Monday 4 January 2016

The Good Nurse: A True Story of Medicine, Madness, and Murder


Over the course of his sixteen years Charles Cullen had been the subject of dozens of complaints and disciplinary citations, and had endured four police investigations, two lie detector tests, perhaps twenty suicide attempts, and a lock-up, but none had blemished his professional record.
For The Good Nurse, investigative journalist Charles Graeber spent nearly ten years conducting exclusive jailhouse interviews with Charles Cullen – presumed to be America's most prolific serial killer – as well as enjoying access to his family, police records, and the confidential informant who eventually brought him down. With such a wealth of time and information, I would have expected an in-depth look at what creates a psychopath like Cullen, but disappointingly, the biographical side of Cullen's story is sorely lacking. There's a huge difference between the first half of this book – in which the childhood, education, marriage and working life of Cullen is lightly sketched – and the second half – in which the final police investigation starts and Graeber could include detailed scenes based off of videotapes and transcripts. This contrast only serves to highlight how little insight there is into the man that Cullen is – which is frustrating, but not fatal to the story. On the other hand, the actual writing drove me crazy. Often overwritten, feeling out of place with the serious subject matter:
He drank alone in the basement, avoiding his wife. He liked it there. There was only one way in, nobody below, bedrock all around, always dark. The boiler room was a place to drink and think and watch the pilot light dance within its metal prison.
Or using a curiously specific phrase, that once again made the facts feel overwritten, like “The day after tax day, 1993, Charlie Cullen was transferred (to the Greystone Psychiatric Hospital) for intensive inpatient treatment.” The day after tax day? Why not “April 16th”? Since there was a footnote following that statement, I followed the footnote and was dumbfounded to find the caveat, “Sources conflict as to the exact dates of his treatment”. So then why use the curiously specific phrase The day after tax day? How does that not undermine the nonfiction intent? And sometimes, I questioned Graeber's grasp of the English language:
Charlie explained all this as he applied the electrodes to the taut ribcages of the elderly, the dry eraser nipples, the merkin of hair.
I am confused by what is meant by the phrase “dry eraser nipples” (as in dried out pink rubber pencil erasers or the black felt scrubbers for a dry-erase board?), but I really question whether Graeber actual meant to use the word “merkin” in reference to these elderly patients (as in merkinan artificial hairpiece for the pudendum; a pubic wig). As these are fairly random early examples of the writing, I'll let them stand for the whole of the book, whose subject matter deserved better.
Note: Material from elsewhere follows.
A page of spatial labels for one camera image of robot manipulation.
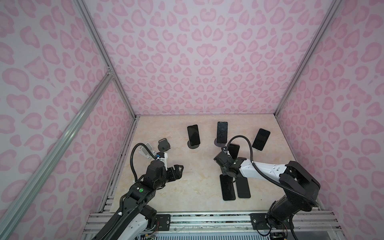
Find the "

It's too bad that we don't get much insight into why Cullen felt compelled to randomly kill patients in his care with overdoses (his unhappy childhood is more referred to than outlined, and as presented, isn't even the unhappiest childhood referred to in the book), but The Good Nurse is a damning indictment of a profit-driven health-care system in which hospitals found it better for their reputations to fire a suspicious fellow like Cullen rather than open themselves up to liability by admitting to actual homicides being committed by their staff. Gaeber isn't afraid to name institutions and the executives therein who covered up their suspicions (including destroying files and lying to police investigators), and that in itself makes this book an important public record. In the end, Cullen confessed to murdering forty patients in his care but he may be responsible for up to four hundred deaths. In a very literal way, the health care systems of Pennsylvania and New Jersey are culpable in a large percentage of these homicides; Cullen was under a cloud of suspicion from the very start and every hospital that fired him was simply kicking Cullen down the road to the next hospital where he would kill again and again.

I wish The Good Nurse was better written but I do appreciate what I was able to learn from it. Three stars can be considered a rounding-up.